:: About this task ::
Copy out each line below that has the word "toilet" in it.

*** Opening Entries provided ***

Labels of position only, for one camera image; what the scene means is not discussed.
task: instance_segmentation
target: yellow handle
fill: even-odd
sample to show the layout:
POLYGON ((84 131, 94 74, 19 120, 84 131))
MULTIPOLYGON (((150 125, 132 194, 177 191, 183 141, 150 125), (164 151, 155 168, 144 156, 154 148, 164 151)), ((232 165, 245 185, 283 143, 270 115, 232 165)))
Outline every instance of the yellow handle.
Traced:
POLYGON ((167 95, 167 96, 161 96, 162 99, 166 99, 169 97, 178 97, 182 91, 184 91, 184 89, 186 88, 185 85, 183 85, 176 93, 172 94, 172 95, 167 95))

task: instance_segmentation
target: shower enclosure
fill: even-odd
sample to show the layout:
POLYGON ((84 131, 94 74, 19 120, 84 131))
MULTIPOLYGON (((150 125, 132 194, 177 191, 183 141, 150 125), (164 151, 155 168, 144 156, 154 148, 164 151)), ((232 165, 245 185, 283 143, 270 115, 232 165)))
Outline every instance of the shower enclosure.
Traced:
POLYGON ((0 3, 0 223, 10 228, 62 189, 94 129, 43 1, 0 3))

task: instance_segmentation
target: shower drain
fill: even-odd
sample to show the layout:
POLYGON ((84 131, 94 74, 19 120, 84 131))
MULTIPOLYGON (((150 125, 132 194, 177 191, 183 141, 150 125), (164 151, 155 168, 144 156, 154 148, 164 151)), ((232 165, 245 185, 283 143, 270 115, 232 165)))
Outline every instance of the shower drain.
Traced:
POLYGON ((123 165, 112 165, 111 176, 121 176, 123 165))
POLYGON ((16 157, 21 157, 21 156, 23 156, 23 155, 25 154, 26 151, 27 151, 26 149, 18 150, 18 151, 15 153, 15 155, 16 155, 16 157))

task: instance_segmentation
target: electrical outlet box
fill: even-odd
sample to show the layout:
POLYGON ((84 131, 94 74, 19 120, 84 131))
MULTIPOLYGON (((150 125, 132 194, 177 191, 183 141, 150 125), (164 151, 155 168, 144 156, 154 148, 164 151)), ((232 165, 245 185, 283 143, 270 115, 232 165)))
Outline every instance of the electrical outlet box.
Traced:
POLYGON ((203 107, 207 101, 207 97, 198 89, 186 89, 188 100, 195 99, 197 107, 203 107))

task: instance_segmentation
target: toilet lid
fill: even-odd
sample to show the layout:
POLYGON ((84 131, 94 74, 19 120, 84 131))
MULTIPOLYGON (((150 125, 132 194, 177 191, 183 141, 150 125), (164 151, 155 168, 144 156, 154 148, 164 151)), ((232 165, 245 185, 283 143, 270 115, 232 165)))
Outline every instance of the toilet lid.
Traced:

*** Closing Entries provided ***

:: Exercise result ::
target: toilet lid
Outline every instance of the toilet lid.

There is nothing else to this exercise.